In this way, burning firewood is a carbon emitting process; growing trees is a carbon sequestering process. The total amount of carbon burned is the same as the total amount of carbon fixed by the trees during their growth in previous years! So the single greatest characteristic of biomass energy, represented by firewood, is its carbon balance, with renewability, storage, substitutability and huge storage capacity being a few other key features.
It is a major premise that once trees are harvested and utilised in excess of their regenerative capacity, the resource is depleted. Fortunately, the annual growth of forest trees is so huge that the total energy is equivalent to seven to eight times the world's disposable energy, and the world's energy needs could be met by utilising only one-tenth of that amount.
Moreover, forests themselves need to be maintained, and the trees themselves or the forest system follow a natural pattern of overlapping ageing and regeneration. Aging trees grow slowly, or even stop growing, and lose their carbon sequestration role; while newborn trees grow faster and sequester carbon at a very high rate and volume. Therefore, the orderly harvesting and utilisation of forests is more important from an environmental point of view than the purely natural turnover of trees.

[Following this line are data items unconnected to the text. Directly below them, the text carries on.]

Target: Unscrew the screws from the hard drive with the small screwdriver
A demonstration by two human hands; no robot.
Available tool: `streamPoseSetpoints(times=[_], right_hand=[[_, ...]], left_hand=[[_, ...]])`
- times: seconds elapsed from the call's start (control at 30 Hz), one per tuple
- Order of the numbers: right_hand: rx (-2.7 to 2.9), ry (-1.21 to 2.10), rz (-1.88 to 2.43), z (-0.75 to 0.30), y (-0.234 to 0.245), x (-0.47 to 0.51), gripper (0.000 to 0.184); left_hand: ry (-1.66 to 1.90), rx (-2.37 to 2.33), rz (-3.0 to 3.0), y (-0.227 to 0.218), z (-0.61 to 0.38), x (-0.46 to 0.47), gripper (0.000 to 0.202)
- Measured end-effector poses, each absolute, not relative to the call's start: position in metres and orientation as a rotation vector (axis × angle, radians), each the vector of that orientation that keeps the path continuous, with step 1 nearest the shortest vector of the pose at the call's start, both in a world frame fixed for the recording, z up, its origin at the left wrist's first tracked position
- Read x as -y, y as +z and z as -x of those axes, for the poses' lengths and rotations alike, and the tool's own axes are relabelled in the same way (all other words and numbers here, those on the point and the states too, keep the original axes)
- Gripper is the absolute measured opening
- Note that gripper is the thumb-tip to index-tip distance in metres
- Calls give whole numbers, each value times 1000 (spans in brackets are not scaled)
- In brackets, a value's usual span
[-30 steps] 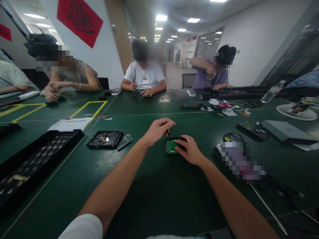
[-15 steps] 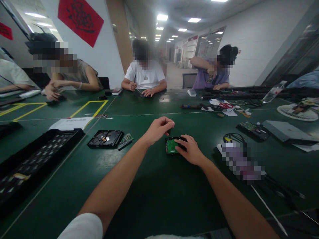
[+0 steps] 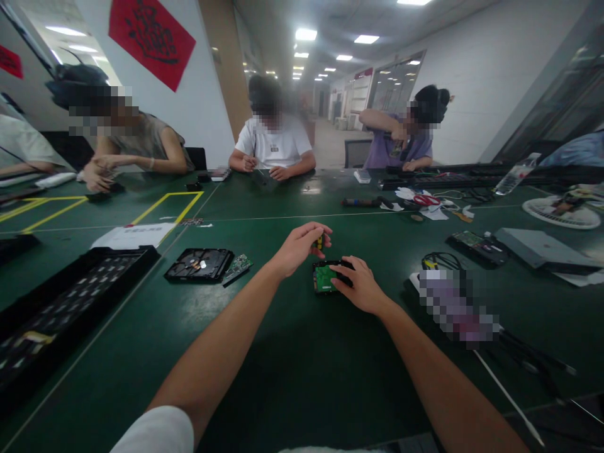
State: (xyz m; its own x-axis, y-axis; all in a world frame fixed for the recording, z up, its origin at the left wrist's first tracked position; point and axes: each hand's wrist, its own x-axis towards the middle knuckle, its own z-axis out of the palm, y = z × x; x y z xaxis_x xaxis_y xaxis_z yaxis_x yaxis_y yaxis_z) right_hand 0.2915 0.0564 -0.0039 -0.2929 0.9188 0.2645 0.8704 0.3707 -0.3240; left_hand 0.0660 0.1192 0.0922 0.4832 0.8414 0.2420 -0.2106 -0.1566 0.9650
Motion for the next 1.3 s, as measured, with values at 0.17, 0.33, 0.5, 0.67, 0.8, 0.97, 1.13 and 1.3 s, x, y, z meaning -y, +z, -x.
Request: streamPoseSetpoints(times=[0.17, 0.33, 0.5, 0.67, 0.8, 0.97, 1.13, 1.3], right_hand=[[2238, 151, 1544, -291, -4, -57, 44], [2226, 186, 1541, -293, -6, -57, 45], [2227, 194, 1549, -293, -6, -57, 45], [2234, 182, 1542, -293, -6, -57, 46], [2234, 174, 1539, -293, -6, -57, 45], [2232, 182, 1546, -294, -7, -58, 46], [2234, 171, 1548, -293, -8, -59, 45], [2226, 171, 1548, -293, -7, -58, 44]], left_hand=[[1041, -633, -1434, 92, -65, -119, 29], [1119, -813, -1563, 91, -63, -120, 33], [1108, -784, -1615, 92, -64, -118, 33], [1075, -734, -1655, 95, -63, -117, 27], [1034, -699, -1657, 96, -63, -117, 28], [1092, -764, -1640, 92, -64, -117, 30], [1154, -819, -1589, 90, -65, -119, 34], [1123, -679, -1591, 91, -67, -119, 34]])
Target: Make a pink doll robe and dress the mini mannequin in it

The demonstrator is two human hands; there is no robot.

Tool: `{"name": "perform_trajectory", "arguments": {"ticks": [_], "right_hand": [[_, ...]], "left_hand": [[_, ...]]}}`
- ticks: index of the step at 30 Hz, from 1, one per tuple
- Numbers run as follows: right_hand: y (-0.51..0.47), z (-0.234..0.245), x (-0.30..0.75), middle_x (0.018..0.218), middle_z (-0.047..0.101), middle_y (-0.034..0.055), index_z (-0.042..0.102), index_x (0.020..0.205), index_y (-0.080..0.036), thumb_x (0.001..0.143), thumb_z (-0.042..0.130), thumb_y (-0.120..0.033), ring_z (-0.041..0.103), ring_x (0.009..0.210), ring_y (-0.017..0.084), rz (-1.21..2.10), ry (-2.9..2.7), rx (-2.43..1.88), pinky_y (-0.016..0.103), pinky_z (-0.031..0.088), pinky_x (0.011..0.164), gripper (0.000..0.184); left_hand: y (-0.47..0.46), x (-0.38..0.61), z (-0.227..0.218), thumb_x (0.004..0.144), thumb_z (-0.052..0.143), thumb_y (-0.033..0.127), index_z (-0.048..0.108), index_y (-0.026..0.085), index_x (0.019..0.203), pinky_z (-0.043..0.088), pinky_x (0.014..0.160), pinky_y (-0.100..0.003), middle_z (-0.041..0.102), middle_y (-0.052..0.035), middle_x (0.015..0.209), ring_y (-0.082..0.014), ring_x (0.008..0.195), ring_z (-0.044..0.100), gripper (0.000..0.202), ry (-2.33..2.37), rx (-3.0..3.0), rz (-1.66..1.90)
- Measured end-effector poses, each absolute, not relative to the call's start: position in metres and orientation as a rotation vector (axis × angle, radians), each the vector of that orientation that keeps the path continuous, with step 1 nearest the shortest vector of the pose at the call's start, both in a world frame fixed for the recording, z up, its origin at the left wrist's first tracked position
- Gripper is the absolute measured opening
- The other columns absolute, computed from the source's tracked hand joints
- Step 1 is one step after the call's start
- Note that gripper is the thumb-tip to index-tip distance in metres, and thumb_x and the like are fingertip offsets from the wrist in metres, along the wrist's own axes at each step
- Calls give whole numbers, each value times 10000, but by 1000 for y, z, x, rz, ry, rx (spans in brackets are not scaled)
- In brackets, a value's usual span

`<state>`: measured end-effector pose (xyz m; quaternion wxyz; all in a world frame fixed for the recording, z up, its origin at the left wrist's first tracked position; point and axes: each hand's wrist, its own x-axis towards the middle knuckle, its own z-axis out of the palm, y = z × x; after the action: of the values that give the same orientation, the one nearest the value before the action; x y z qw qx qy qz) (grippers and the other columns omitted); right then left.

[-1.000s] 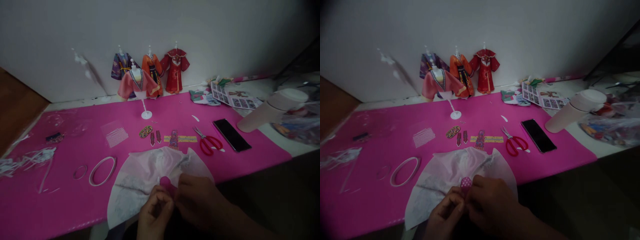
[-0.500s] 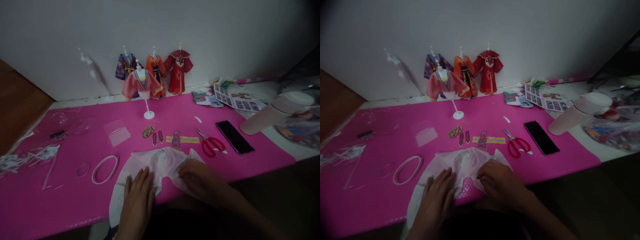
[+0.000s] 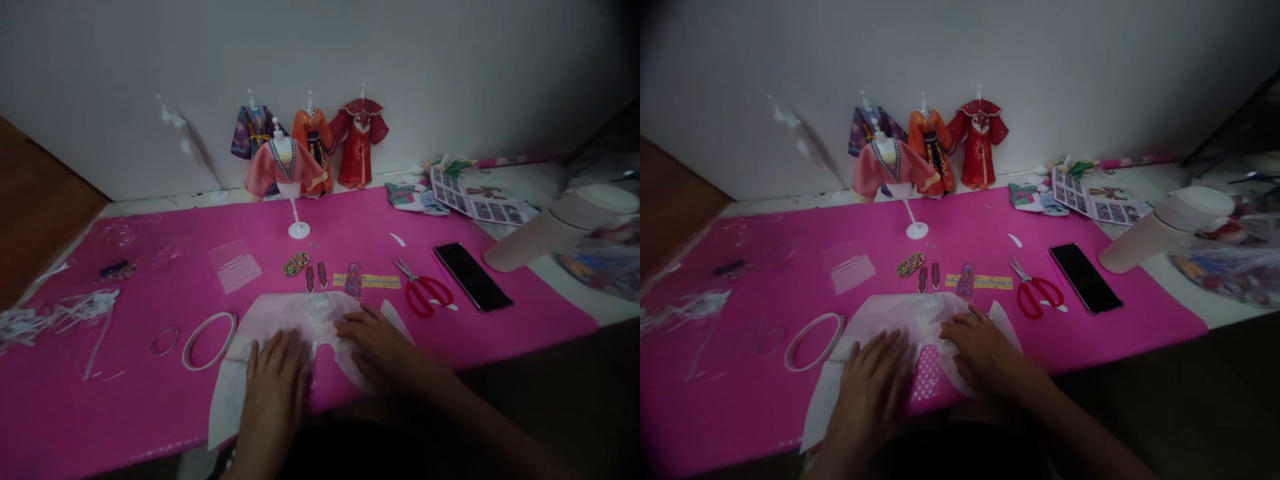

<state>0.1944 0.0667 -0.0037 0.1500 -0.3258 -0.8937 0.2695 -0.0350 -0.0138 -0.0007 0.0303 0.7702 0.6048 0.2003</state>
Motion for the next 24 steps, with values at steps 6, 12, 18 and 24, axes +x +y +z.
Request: {"name": "perform_trajectory", "arguments": {"ticks": [6,12,18,24], "right_hand": [[74,17,189,1022,670,79,612,955,-196,803,583,-139,611,952,209,850,-2321,-1015,353,488,822,165],[86,25,173,762,612,-13,621,735,-183,791,590,-91,558,676,117,972,-2428,-1075,225,387,611,112],[94,22,167,765,631,-8,611,744,-182,814,557,-94,542,710,134,988,-2598,-1025,243,343,629,124],[97,18,165,805,613,12,602,741,-177,853,535,-103,524,741,146,951,-2701,-1023,260,345,659,150]], "left_hand": [[-38,17,-3,827,523,107,616,159,1216,509,986,-546,688,-138,1228,-313,1137,634,403,1509,2519,556],[-45,34,-12,805,592,155,534,83,1304,519,969,-623,639,-206,1304,-389,1213,592,508,1515,2519,392],[-47,34,-13,800,633,162,517,88,1331,493,986,-675,588,-224,1369,-414,1255,556,550,1539,2480,372],[-45,37,-11,763,658,127,549,88,1301,492,958,-712,593,-236,1364,-437,1229,577,550,1566,2434,373]]}}
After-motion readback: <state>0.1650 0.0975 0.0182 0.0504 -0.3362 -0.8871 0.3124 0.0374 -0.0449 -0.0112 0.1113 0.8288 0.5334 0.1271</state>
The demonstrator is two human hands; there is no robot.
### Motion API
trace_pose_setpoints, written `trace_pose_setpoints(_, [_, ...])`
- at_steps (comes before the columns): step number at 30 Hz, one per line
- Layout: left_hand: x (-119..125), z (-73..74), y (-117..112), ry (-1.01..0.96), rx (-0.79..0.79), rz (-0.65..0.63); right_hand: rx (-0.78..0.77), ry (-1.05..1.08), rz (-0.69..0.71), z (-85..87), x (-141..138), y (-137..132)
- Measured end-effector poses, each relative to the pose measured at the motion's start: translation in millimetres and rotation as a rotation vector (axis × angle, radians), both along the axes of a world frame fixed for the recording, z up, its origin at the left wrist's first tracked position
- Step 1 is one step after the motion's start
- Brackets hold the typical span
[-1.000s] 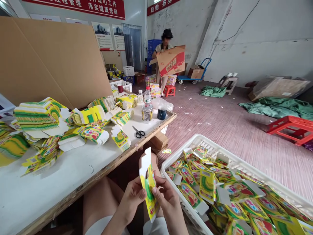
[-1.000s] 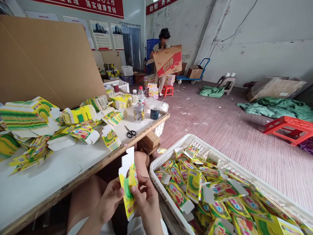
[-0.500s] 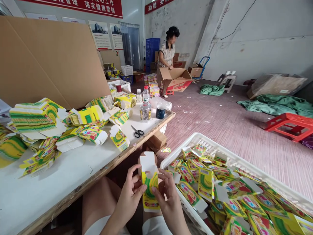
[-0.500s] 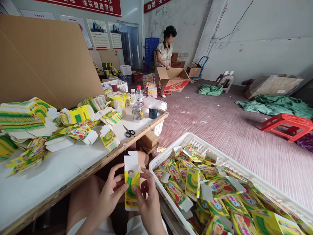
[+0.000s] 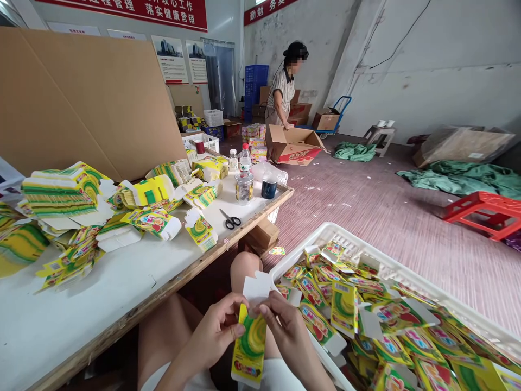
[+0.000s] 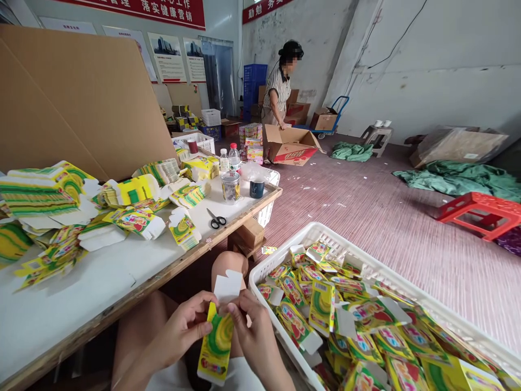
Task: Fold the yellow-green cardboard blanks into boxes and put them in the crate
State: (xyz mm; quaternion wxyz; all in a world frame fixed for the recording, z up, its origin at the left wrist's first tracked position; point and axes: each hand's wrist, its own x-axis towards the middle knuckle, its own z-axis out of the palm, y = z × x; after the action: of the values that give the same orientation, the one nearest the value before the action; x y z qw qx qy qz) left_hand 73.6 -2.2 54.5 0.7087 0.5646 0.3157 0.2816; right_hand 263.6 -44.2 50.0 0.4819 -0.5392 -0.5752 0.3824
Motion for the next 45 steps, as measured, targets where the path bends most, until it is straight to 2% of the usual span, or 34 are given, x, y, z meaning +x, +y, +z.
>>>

Those who have been to primitive forests will remember vividly the old and decaying trees lying there, all of which were eventually rotted away by nature.
As long as to ensure reasonable harvesting and renewal, a lot of environmental issues can be solved, do pure wood furniture may be regarded as an environmentally friendly behaviour, because it will increase the fixed carbon, and the use of chemical products of synthetic panels of furniture only to be despised; if the recycling to do a good job, and even the use of wooden chopsticks is no longer going to be what the environmental issues.